Emergiendo de las resonancias de los desarrollos culturales laboriosos de la Edad del Bronce, la criatura mitológica griega Talos es la encarnación de un autómata metálico en forma humanoide. En otras palabras, Talos puede equipararse libremente a la representación de un robot de bronce en la mitología griega. Culturalmente, Talos llegó a simbolizar el potencial de la invención humana y la intervención divina durante este período de rápido desarrollo cultural. Para los antiguos griegos, el bronce era representativo de la artesanía, la fuerza militar y el potencial de la tecnología como símbolo del avance humano.

En la cultura material, Talos aparece en pintura, escultura e incluso en moneda. Talos se representa como una forma gigante de aspecto humano, similar a la de un guerrero troyano, empuñando un casco y una espada. Su cuerpo descarado proyecta una sombra formidable sobre todos los invasores.

Culturalmente, los orígenes de Talos son variados. Algunas fuentes sugieren que Talos fue inventado directamente por el propio Zeus y enviado para proteger la isla de Creta.
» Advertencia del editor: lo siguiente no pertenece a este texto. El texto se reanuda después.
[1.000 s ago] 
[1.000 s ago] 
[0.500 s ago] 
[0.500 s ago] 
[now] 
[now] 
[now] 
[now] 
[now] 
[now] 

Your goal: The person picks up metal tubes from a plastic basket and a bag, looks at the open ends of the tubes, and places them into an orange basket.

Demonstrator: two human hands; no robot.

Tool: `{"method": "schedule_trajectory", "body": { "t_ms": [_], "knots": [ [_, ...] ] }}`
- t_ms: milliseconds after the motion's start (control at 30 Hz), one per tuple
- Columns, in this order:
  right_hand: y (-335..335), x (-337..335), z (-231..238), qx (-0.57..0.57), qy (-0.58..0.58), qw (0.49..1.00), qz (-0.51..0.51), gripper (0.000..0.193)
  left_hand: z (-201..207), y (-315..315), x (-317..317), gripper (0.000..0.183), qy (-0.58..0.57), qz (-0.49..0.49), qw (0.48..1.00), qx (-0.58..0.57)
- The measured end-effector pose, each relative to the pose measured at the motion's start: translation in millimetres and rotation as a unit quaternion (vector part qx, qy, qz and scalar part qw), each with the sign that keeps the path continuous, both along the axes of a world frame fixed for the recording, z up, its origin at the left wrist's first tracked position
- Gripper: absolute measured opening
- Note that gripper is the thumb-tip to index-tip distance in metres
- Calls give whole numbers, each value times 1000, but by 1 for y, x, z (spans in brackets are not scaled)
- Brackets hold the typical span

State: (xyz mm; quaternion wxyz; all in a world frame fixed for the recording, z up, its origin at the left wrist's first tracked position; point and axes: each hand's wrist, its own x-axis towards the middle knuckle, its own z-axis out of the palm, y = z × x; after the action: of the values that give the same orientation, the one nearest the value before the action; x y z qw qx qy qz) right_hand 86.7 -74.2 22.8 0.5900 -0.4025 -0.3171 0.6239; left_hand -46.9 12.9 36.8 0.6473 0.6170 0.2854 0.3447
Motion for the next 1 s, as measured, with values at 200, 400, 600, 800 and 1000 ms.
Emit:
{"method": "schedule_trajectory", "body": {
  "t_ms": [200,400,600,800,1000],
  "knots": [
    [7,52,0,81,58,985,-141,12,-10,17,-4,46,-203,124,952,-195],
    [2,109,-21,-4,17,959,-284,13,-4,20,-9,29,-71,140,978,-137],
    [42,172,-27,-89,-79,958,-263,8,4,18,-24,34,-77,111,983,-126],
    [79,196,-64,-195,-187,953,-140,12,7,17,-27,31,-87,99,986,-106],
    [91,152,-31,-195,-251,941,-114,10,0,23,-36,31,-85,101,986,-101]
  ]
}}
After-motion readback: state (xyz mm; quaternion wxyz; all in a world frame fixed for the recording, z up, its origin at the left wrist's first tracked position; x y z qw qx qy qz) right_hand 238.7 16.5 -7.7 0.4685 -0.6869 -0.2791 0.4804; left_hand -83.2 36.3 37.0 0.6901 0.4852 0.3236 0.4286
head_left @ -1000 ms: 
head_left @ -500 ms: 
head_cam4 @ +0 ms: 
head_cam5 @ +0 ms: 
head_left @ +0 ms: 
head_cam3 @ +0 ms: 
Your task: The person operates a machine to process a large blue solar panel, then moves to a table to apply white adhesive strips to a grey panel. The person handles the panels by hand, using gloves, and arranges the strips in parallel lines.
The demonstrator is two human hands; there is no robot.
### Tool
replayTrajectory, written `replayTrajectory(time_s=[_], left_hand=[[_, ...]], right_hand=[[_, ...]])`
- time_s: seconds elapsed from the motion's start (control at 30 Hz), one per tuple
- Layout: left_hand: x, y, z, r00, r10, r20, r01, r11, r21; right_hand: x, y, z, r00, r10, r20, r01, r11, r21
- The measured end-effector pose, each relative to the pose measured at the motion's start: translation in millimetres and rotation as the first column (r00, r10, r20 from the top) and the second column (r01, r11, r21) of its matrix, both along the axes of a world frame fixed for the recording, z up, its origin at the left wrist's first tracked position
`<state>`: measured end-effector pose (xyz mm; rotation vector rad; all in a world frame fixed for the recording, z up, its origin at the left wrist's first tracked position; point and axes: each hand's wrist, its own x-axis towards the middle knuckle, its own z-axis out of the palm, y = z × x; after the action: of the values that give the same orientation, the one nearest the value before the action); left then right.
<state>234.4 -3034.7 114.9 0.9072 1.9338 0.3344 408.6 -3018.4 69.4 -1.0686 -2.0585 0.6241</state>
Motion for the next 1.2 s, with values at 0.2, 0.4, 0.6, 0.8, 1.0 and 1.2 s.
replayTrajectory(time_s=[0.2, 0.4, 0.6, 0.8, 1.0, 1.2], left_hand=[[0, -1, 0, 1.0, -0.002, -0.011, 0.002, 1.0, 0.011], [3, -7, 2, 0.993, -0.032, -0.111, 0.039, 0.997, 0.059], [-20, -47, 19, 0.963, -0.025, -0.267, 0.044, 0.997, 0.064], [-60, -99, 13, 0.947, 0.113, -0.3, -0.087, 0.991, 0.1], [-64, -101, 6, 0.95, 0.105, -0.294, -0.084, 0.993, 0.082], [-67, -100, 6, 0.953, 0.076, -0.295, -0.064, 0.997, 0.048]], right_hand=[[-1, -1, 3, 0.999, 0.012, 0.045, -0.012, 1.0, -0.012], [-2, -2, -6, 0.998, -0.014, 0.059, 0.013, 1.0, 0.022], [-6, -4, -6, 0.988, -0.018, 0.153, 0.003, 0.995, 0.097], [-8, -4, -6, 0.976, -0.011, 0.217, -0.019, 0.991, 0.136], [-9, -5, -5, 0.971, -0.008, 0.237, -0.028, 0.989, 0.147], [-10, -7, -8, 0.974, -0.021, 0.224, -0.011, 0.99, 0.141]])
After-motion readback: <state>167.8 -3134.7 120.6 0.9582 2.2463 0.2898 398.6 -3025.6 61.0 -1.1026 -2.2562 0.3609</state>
Sin embargo, otras versiones del mito detallan que Talos fue forjado por Hefesto, el dios herrero del hierro y el fuego. No obstante, el papel de Talos aparece constantemente como un guardián costero en la isla de Creta.

Los orígenes de esta entidad humanoide están influenciados lingüísticamente por el dialecto cretense en el que la palabra “talos” equivale a la palabra griega “helios” o “sol”. En la cultura griega antigua, Talos desempeñó el papel de guardián o protector de la costa cretense. Su objetivo principal era proteger y proteger la costa de los invasores, incluidos piratas, bandidos y otros asaltantes marítimos. Se dice que Talos rodea las costas de Europa Creta tres veces al día en constante vigilancia. En el caso de una invasión, Talos golpea a los invasores con piedras y rocas para evitar que entren.

Según el mito, sobre su creación, Talos fue creado con una sola vena interna dentro de la cual se considera que fluye la sangre divina de los dioses olímpicos. Esta sangre, llamada icor, vincula su forma humanoide con la divinidad y sirve como la fuente de su poder. La vena, adecuadamente, está tapada por un clavo, fabricado en bronce. Esta uña actúa como un corcho, por así decirlo, permitiendo que el icor fluya dentro de su cuerpo metálico. Adecuado para la mitología griega, el clavo también sirve como un defecto en su creación, lo que lleva a su desaparición.

A la llegada de Jason y los Argonautas a la isla de Creta, los exploradores se encontraron con Talos que vigilaba la costa. La creación de bronce arrojó una lluvia de rocas hacia Jason y los Argonautas, percibiéndolos como intrusos peligrosos. Según el mito, Medea, la esposa de Jason, también había estado en el barco de Jason, y fue a través de su intervención que Talos fue derrotado. Al engañar ingeniosamente a Talos, las versiones del mito sugieren que Medea hace que Talos raspe su clavo vulnerable contra una roca dentada, rompiendo el sello del icor. En consecuencia, Medea logró quitar la uña de bronce que atrapaba el icor dentro del cuerpo de Talos, derramando la sangre de la divinidad olímpica a lo largo de la costa y finalmente causando su muerte.